# A few new fish....



## lemmywinks (Jan 25, 2004)

Went to petland and petco to get some new fish and got some nice deals







went to petland first and picked up a 6-7" male dovii and a 5-6" male festae... for 30$









The festae was raping all of his tankmates so the guy sold him to me for 10$. Here is the festae and his buddy.... a 4.5" polleni







I'll get better pics later, they've only been in the tanks for about an hour.



















I put this dovii in a 40g by himself and he wasnt doing well... he wouldnt move, he was very dark, and he was skittish. So, I figured I'd get him motivated by sticking him in my 55g cichlid community... within 5 minutes he ate my damn 3" female spilurum







:










Then I went to petco and picked up 2 other fish a 5" silver arrowana for 20$


















and......

a 2" male gold ram


----------



## stonecoldsteveostin (Nov 15, 2003)

haha, nice.......all the fish look pretty good


----------



## Joga Bonito (Oct 30, 2004)

nice fish


----------



## Avatar~God (Oct 21, 2004)

Hahaha, i hate to laugh that you put your dovii in a community tank. Its like sending an elephant into an egg factory to bring you back an egg.
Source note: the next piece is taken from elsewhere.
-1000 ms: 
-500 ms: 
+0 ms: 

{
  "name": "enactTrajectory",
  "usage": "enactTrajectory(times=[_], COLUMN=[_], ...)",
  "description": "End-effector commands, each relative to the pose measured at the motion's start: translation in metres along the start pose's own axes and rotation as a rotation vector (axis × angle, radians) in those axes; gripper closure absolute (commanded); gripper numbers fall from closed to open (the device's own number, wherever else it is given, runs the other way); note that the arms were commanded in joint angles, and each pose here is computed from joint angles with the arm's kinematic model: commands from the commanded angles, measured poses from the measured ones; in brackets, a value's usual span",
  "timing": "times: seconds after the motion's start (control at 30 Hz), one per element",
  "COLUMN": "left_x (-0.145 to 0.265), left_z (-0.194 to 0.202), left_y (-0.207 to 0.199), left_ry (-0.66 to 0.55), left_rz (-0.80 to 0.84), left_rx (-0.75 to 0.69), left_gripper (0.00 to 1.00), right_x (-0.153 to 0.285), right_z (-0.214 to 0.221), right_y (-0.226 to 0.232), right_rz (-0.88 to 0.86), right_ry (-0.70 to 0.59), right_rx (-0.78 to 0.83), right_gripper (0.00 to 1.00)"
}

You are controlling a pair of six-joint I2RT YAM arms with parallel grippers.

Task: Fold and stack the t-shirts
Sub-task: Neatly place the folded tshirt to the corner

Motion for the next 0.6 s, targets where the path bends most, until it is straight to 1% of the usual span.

All your fish look great. Looks like you made a great deal! Your one lucky sob.


----------



## mauls (Mar 25, 2004)

nice fish man, my petco sells aros there also adn there around $20 and there always in good health. I've thought manytimes about picking one up.


----------



## smokinbubbles (Mar 25, 2005)

nice pick up man. i remember my arrowana days. i had 3 at different times. my first one had its eye ripped out by my rope fish, my next one jumped out of the tank and my 3rd one i thought i had it set. i got some tape and taped up any little hole. well thee was this one hole i didn't tape casue i figured that it was way to small and there would be no way he would even see it. well yeah he found it,







. so after him i just gave up on em. i have been clean of arowana for about 5 or 6 years now.

J-Rod


----------



## psychofish (Jun 5, 2004)

smokinbubbles said:


> i have been clean of arowana for about 5 or 6 years now.
> 
> J-Rod
> [snapback]1093620[/snapback]​


----------



## Ries (Mar 20, 2004)

verry nice fich :nod:


----------



## lemmywinks (Jan 25, 2004)

Avatar~God said:


> Hahaha, i hate to laugh that you put your dovii in a community tank. Its like sending an elephant into an egg factory to bring you back an egg.
> [snapback]1093560[/snapback]​


it's not that type of a community tank... in there i have 3 festae 3-4.5", 4" convict, 5" salvini, and a pleco.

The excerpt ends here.